> **Exercise data**:
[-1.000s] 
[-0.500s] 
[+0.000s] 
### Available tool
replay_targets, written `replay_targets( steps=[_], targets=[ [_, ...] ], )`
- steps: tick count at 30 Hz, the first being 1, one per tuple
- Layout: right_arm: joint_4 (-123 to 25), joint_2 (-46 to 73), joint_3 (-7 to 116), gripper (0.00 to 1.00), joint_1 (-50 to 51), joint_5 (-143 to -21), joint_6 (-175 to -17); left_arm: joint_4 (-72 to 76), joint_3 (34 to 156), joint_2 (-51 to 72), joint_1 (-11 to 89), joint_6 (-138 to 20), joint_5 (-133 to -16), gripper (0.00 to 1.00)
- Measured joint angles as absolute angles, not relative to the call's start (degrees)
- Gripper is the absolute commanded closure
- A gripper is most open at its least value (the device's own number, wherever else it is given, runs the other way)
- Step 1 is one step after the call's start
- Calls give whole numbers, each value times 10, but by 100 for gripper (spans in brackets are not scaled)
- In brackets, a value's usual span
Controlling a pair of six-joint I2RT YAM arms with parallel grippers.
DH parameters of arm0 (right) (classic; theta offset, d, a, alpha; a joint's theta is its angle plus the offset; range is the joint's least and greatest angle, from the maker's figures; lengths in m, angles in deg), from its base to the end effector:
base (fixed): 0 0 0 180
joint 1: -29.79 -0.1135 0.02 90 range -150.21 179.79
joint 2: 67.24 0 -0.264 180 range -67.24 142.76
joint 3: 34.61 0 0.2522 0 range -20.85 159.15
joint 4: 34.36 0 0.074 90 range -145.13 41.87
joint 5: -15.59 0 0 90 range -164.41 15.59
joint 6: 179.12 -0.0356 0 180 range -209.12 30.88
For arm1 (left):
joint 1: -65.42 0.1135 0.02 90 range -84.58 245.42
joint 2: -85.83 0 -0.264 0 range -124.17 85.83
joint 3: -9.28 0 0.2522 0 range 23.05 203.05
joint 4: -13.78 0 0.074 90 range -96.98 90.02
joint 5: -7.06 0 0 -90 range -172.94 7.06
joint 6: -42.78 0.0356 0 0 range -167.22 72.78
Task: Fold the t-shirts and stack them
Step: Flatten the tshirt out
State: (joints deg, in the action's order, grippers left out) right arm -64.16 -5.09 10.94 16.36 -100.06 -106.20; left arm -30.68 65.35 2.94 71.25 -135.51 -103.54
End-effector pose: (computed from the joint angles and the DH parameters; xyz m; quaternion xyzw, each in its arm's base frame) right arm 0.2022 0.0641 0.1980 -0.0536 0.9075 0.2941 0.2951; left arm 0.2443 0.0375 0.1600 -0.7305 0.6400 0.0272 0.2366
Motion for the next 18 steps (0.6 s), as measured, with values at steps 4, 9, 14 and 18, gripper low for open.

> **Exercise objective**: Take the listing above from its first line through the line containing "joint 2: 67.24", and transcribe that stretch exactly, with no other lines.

> **Written response**:
[-1.000s] 
[-0.500s] 
[+0.000s] 
### Available tool
replay_targets, written `replay_targets( steps=[_], targets=[ [_, ...] ], )`
- steps: tick count at 30 Hz, the first being 1, one per tuple
- Layout: right_arm: joint_4 (-123 to 25), joint_2 (-46 to 73), joint_3 (-7 to 116), gripper (0.00 to 1.00), joint_1 (-50 to 51), joint_5 (-143 to -21), joint_6 (-175 to -17); left_arm: joint_4 (-72 to 76), joint_3 (34 to 156), joint_2 (-51 to 72), joint_1 (-11 to 89), joint_6 (-138 to 20), joint_5 (-133 to -16), gripper (0.00 to 1.00)
- Measured joint angles as absolute angles, not relative to the call's start (degrees)
- Gripper is the absolute commanded closure
- A gripper is most open at its least value (the device's own number, wherever else it is given, runs the other way)
- Step 1 is one step after the call's start
- Calls give whole numbers, each value times 10, but by 100 for gripper (spans in brackets are not scaled)
- In brackets, a value's usual span
Controlling a pair of six-joint I2RT YAM arms with parallel grippers.
DH parameters of arm0 (right) (classic; theta offset, d, a, alpha; a joint's theta is its angle plus the offset; range is the joint's least and greatest angle, from the maker's figures; lengths in m, angles in deg), from its base to the end effector:
base (fixed): 0 0 0 180
joint 1: -29.79 -0.1135 0.02 90 range -150.21 179.79
joint 2: 67.24 0 -0.264 180 range -67.24 142.76

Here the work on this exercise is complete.